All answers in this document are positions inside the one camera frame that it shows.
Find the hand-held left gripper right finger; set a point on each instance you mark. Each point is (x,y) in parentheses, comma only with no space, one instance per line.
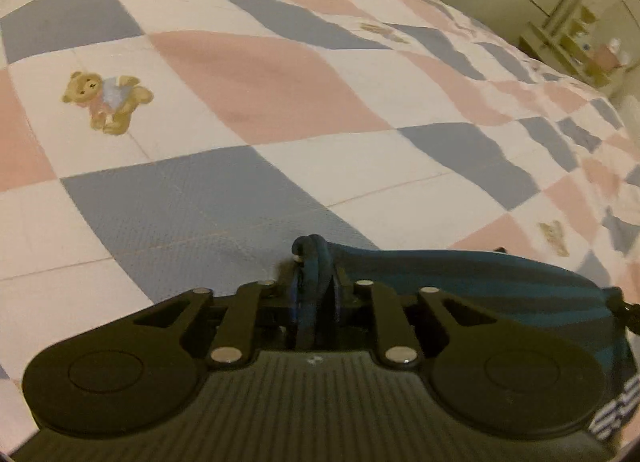
(390,322)

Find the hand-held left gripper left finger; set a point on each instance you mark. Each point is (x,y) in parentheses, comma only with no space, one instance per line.
(245,322)

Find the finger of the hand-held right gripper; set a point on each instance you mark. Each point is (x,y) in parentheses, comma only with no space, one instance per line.
(627,312)

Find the striped knit sweater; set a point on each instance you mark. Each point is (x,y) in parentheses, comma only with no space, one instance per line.
(475,287)

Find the white pillow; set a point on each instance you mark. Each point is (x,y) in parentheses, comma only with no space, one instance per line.
(629,109)

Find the checked bear print quilt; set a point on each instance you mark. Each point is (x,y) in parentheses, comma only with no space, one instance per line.
(250,116)

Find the pink box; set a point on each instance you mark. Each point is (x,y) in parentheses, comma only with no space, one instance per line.
(606,60)

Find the cream shelf unit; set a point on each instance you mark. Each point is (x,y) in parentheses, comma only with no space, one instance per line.
(560,46)

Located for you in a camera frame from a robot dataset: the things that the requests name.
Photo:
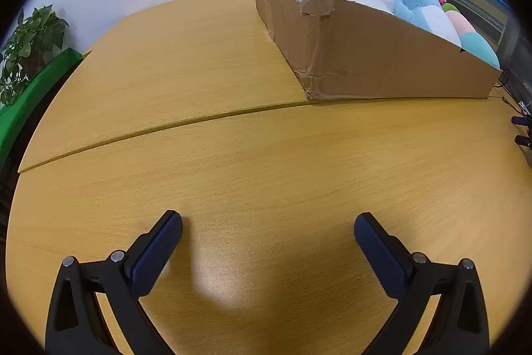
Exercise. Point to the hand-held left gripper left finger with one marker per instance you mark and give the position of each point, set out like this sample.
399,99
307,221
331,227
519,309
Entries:
158,251

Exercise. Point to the green potted plant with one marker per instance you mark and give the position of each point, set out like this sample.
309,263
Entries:
33,30

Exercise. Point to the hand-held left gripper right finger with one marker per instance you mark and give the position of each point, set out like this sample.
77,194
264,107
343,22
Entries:
380,255

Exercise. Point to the peach and green plush toy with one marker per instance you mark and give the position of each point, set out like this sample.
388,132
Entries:
478,45

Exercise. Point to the brown cardboard box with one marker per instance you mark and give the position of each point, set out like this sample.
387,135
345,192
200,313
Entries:
374,59

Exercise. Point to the green planter box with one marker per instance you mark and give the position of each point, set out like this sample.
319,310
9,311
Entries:
37,89

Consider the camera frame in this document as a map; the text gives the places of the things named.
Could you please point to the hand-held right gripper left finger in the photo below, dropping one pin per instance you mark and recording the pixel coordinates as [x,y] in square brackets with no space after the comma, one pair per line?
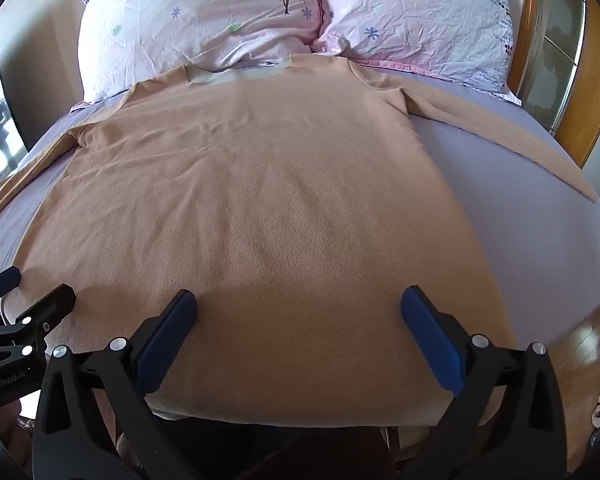
[167,322]

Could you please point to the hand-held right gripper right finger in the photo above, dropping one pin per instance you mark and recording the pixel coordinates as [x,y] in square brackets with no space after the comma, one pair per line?
[430,325]

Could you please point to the tan long-sleeved shirt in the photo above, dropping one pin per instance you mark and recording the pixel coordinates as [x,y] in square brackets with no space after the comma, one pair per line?
[260,220]

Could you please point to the pink flower-print pillow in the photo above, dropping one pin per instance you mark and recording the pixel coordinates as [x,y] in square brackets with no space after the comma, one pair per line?
[420,25]

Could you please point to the wooden headboard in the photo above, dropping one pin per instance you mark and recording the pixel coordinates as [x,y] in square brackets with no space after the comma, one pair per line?
[555,50]

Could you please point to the pink tree-print pillow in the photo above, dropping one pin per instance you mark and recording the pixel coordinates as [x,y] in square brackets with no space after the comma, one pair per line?
[200,20]
++++++++++++++++++++
# Action item
Set down every entry above again exactly, dropping each picture.

# Written solution
All answers in this document are positions inside the one camera frame that it shows.
Find the hand-held left gripper right finger; set a point on each instance you mark. Each point is (x,y) in parentheses, comma only with no space, one instance per line.
(390,322)

Find the hand-held left gripper left finger; set a point on each instance you mark. Each point is (x,y) in parentheses, comma only with no space, one instance per line.
(245,322)

Find the finger of the hand-held right gripper; set a point on each instance you mark. Each point is (x,y) in parentheses, comma only with no space, one instance per line.
(627,312)

Find the striped knit sweater; set a point on each instance you mark. Each point is (x,y) in parentheses, comma only with no space, one instance per line.
(475,287)

Find the white pillow; set a point on each instance you mark. Each point is (x,y) in parentheses, comma only with no space, one instance per line.
(629,109)

Find the checked bear print quilt; set a point on each instance you mark. Each point is (x,y) in parentheses, comma only with no space, one instance per line.
(250,116)

Find the pink box; set a point on each instance you mark. Each point is (x,y) in parentheses, comma only with no space, one instance per line.
(606,60)

Find the cream shelf unit; set a point on each instance you mark. Each point is (x,y) in parentheses, comma only with no space, one instance per line.
(560,46)

Located for you in a camera frame from a robot dataset: the things that the requests name.
Photo:
Exercise. Point to the hand-held left gripper left finger with one marker per instance you mark and give the position of each point, set out like this sample.
399,99
307,221
331,227
519,309
Entries:
158,251

Exercise. Point to the green potted plant with one marker per instance you mark and give the position of each point, set out like this sample.
309,263
Entries:
33,30

Exercise. Point to the hand-held left gripper right finger with one marker per instance you mark and give the position of each point, set out like this sample.
77,194
264,107
343,22
Entries:
380,255

Exercise. Point to the peach and green plush toy with one marker per instance you mark and give the position of each point, set out like this sample.
388,132
Entries:
478,45

Exercise. Point to the brown cardboard box with one marker per instance you mark and give the position of each point, set out like this sample.
387,135
345,192
200,313
Entries:
374,59

Exercise. Point to the green planter box with one marker per instance you mark and give the position of each point, set out like this sample.
319,310
9,311
Entries:
37,89

Consider the camera frame in this document as a map; the text gives the places of the things named.
Could you please point to the hand-held right gripper left finger in the photo below, dropping one pin per instance you mark and recording the pixel coordinates as [x,y] in square brackets with no space after the comma, one pair per line?
[167,322]

Could you please point to the hand-held right gripper right finger in the photo above, dropping one pin per instance you mark and recording the pixel coordinates as [x,y] in square brackets with no space after the comma, one pair per line?
[430,325]

Could you please point to the tan long-sleeved shirt in the photo above, dropping one pin per instance you mark and recording the pixel coordinates as [x,y] in square brackets with no space after the comma, one pair per line?
[260,220]

Could you please point to the pink flower-print pillow in the photo above, dropping one pin per instance you mark and recording the pixel coordinates as [x,y] in square brackets with no space after the comma, one pair per line?
[420,25]

Could you please point to the wooden headboard in the photo above, dropping one pin per instance you mark and recording the pixel coordinates as [x,y] in square brackets with no space after the comma, one pair per line?
[555,50]

Could you please point to the pink tree-print pillow in the photo above, dropping one pin per instance you mark and recording the pixel coordinates as [x,y] in square brackets with no space after the comma, one pair per line?
[200,20]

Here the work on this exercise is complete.